Now that we have our packages installed, let’s introduce the pipeline %>% or |>.

There are two pipeline operators: %>% or |>. The first one is older and comes with one of the tidyverse packages, whereas the |> is new and built into base R: no packages needed! They are basically equivalent though: I will use and refer to %>% in this lesson. The keyboard shortcut for %>% is Control + Shift + M or Command + Shift + M (Macs) but you can switch that to be |> (see this link: https://stackoverflow.com/questions/68667933/how-to-fast-insert-new-pipe-operator-in-rstudio)

The %>% operator let’s us string together multiple functions at once. This can be particularly useful when dealing with data that we need to apply lots of functions to!

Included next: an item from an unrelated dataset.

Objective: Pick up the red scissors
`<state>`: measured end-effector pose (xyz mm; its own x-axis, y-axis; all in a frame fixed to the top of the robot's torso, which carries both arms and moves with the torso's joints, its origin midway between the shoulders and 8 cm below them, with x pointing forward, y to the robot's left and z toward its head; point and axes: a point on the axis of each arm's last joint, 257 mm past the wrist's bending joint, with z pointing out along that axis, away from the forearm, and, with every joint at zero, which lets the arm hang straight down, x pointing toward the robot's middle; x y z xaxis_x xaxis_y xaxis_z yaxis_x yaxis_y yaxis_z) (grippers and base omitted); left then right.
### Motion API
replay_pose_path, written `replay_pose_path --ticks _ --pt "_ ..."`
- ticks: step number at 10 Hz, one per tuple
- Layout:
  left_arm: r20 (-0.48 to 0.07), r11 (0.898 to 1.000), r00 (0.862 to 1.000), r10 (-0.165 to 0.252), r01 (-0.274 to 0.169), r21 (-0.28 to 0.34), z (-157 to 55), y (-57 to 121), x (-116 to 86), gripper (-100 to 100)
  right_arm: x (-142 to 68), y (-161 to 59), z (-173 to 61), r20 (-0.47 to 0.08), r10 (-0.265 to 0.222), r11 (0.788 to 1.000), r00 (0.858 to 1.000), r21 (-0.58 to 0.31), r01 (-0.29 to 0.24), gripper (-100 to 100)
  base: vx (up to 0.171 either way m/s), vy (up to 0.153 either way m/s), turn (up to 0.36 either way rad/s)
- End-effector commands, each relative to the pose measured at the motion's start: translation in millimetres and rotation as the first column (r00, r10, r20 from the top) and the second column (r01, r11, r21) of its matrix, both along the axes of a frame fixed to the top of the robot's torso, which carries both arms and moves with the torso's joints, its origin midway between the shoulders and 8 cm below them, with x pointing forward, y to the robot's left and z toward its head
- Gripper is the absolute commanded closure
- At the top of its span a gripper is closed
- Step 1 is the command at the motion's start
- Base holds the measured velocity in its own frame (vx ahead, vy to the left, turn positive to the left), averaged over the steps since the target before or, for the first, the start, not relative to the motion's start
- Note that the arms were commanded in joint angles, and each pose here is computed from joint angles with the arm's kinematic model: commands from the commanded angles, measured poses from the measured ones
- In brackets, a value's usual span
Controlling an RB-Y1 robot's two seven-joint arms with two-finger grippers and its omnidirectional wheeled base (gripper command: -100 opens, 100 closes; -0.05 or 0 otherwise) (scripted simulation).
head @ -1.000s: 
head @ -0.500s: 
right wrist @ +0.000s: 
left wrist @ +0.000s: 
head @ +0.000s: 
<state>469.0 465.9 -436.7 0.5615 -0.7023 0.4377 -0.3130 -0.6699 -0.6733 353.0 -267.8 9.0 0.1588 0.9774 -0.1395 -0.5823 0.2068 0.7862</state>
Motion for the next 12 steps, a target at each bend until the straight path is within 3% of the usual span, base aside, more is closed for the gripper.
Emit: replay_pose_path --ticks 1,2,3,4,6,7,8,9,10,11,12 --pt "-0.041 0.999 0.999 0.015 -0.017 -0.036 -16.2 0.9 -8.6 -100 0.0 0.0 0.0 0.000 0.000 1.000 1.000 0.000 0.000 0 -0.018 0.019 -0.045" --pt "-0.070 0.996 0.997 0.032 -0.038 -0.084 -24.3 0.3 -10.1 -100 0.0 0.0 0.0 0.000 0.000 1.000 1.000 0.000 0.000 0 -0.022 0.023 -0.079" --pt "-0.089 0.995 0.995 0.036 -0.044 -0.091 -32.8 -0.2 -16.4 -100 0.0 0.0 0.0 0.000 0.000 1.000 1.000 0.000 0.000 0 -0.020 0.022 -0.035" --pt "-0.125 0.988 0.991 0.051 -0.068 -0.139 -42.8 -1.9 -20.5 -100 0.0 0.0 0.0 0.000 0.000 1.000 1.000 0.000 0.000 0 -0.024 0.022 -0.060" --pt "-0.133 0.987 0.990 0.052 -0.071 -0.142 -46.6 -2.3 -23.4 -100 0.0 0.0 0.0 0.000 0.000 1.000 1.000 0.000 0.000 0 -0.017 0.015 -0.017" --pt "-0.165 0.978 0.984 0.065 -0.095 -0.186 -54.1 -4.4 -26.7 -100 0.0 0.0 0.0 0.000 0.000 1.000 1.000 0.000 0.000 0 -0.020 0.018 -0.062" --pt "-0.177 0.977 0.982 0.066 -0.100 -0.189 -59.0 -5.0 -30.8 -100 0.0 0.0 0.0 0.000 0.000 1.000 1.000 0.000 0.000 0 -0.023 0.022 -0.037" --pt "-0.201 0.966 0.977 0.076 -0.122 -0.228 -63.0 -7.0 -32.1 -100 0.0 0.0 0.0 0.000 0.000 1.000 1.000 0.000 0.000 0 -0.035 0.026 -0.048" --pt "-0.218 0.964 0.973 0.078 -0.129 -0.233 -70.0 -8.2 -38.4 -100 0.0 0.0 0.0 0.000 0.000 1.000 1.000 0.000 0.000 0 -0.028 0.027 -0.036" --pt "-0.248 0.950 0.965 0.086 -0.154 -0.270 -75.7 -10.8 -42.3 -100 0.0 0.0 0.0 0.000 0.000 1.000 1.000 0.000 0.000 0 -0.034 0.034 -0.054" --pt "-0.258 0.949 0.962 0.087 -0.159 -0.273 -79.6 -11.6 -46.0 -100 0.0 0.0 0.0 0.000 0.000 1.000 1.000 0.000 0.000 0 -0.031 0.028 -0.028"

To demonstrate, let’s start simple with vectors. Create a vector of fruit names:

fruits <- c("apple", "apple", "orange", "orange", "banana")

Our goal is to apply two functions, unique() and length(), to output the number of unique fruits in this vector. We can tell that it is 3, but with larger and larger vectors (and columns) of data, this is harder to immediately tell.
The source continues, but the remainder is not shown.